The 2004 reauthorization dealt with this issue by establishing risk pools for high-need children with disabilities.60 States are permitted to reserve 10% of the funds reserved for other state activities (or 1% to 1.05% of the overall state grant) to establish and maintain a risk pool to assist local educational agencies (LEAs) serving high-need children with disabilities.

Educational Placement

Least Restrictive Environment

IDEA requires that children with disabilities, to the maximum extent appropriate, be educated with children who are not disabled and that separate schooling or special classes occur only when the nature or severity of the disability is such that "education in regular classes with the use of supplementary aids and services cannot be achieved satisfactorily."61

Several recent courts of appeals decisions have followed a two-pronged approach, first enunciated in Daniel R.R. v. State Board of Education,62 to determine whether an IEP places a student in the least restrictive environment. First, a court must consider whether education in the regular classroom with the use of supplementary services can be achieved satisfactorily. Second, if such placement cannot be achieved satisfactorily, the court must consider whether the school has mainstreamed the child to the maximum extent appropriate. The first prong includes several factors: whether the school district has made reasonable efforts to accommodate the child in the regular classroom, the educational benefits available to the child in the regular classroom as compared to those in a special education classroom, and the possible negative effects of the inclusion of the child on other students in the regular classroom.63

The possible negative effects of a child with a disability on other students were examined by the Third Circuit in A.G. v. Durtan.64 The court noted the student's frequent, loud vocalizations, combined with removal of shoes and socks, inappropriately clapping and grinding her teeth, having difficulty toileting, and inappropriately touching other students. Although these disruptions were not considered dispositive, the court considered them and upheld the district court decision that the student could not be satisfactorily educated full time in a regular classroom.

Private Schools

Issues concerning what services are required for children with disabilities placed in private schools, and who is to pay for these services, have been a continuing source of controversy under IDEA.65 Under current law, a child with a disability may be placed in a private school by the local educational agency (LEA) or state educational agency (SEA) as a means of fulfilling the FAPE requirement for the child. In this situation, the full cost is paid for by the LEA or the SEA. A child with a disability may also be unilaterally placed in a private school by his or her parents. In this situation, the cost of the private school placement is not paid by the LEA unless a hearing officer or a court makes certain findings. IDEA, as amended, states in part,

(ii) REIMBURSEMENT FOR PRIVATE SCHOOL PLACEMENT.—If the parents of a child with a disability, who previously received special education and related services under the authority of a public agency, enroll the child in a private elementary school or secondary school without the consent of or referral by the public agency, a court or a hearing officer may require the agency to reimburse the parents for the cost of the enrollment if the court or hearing officer finds that the agency had not made a free appropriate public education available to the child in a timely manner prior to that enrollment.66

However, IDEA does require some services for children in private schools, even if they are unilaterally placed there by their parents, and there is no finding that FAPE was not made available to the child. In this situation, IDEA requires that a proportionate amount of the federal funds shall be made available.67

The current statutory provisions regarding private schools are the result of several major amendments, and most of the Supreme Court decisions on private schools are prior to the statutory changes.68 However, two recent Supreme Court cases, Board of Education of the City School District of the City of New York v. Tom F.69 and Forest Grove School District v. T.A.,70 have addressed the question of whether IDEA allows for tuition reimbursement for parents who placed their child in a private school without ever having received special education from the public school under the current statutory provisions.
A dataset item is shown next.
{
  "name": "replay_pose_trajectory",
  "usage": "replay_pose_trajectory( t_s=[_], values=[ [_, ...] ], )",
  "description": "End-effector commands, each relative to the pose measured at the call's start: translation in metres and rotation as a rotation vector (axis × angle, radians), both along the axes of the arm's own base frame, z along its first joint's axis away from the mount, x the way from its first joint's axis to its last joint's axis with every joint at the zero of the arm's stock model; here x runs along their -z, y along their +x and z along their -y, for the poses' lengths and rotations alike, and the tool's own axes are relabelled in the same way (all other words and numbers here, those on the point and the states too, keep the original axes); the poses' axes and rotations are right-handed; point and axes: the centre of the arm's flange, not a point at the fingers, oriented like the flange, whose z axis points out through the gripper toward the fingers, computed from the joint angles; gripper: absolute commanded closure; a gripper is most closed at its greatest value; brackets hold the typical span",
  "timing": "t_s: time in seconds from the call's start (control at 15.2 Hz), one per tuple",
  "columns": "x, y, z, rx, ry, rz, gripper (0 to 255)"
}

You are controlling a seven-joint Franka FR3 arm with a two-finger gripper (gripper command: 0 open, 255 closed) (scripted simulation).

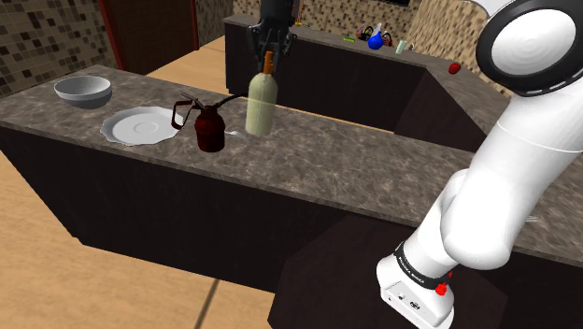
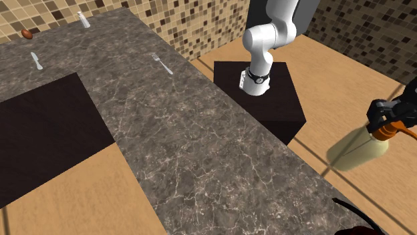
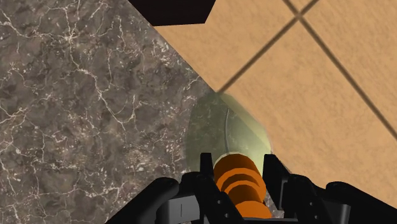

In Board of Education of the City School District of the City of New York v. Tom F., the Court, dividing 4-4, upheld an appeals court ruling that parents of a child with a disability are entitled to private school reimbursement even though the student had never received special education services from the school district. The Court's per curiam decision did not set a precedent for lower courts; therefore, the issue about whether reimbursement for private school tuition may be made when the child has not received public special education services was not settled until the Court's most recent decision in Forest Grove.

In Forest Grove School District v. T.A.,71 the Supreme Court held that IDEA authorizes reimbursement for private special education services when a public school fails to provide FAPE and the private school placement is appropriate, regardless of whether the child previously received special education services through the public school. The Court emphasized that "[i]t would be particularly strange for the Act to provide a remedy ... when a school district offers a child inadequate ... [special education] services but to leave parents without relief in the more egregious situation in which the school district unreasonably denies a child access to such services altogether."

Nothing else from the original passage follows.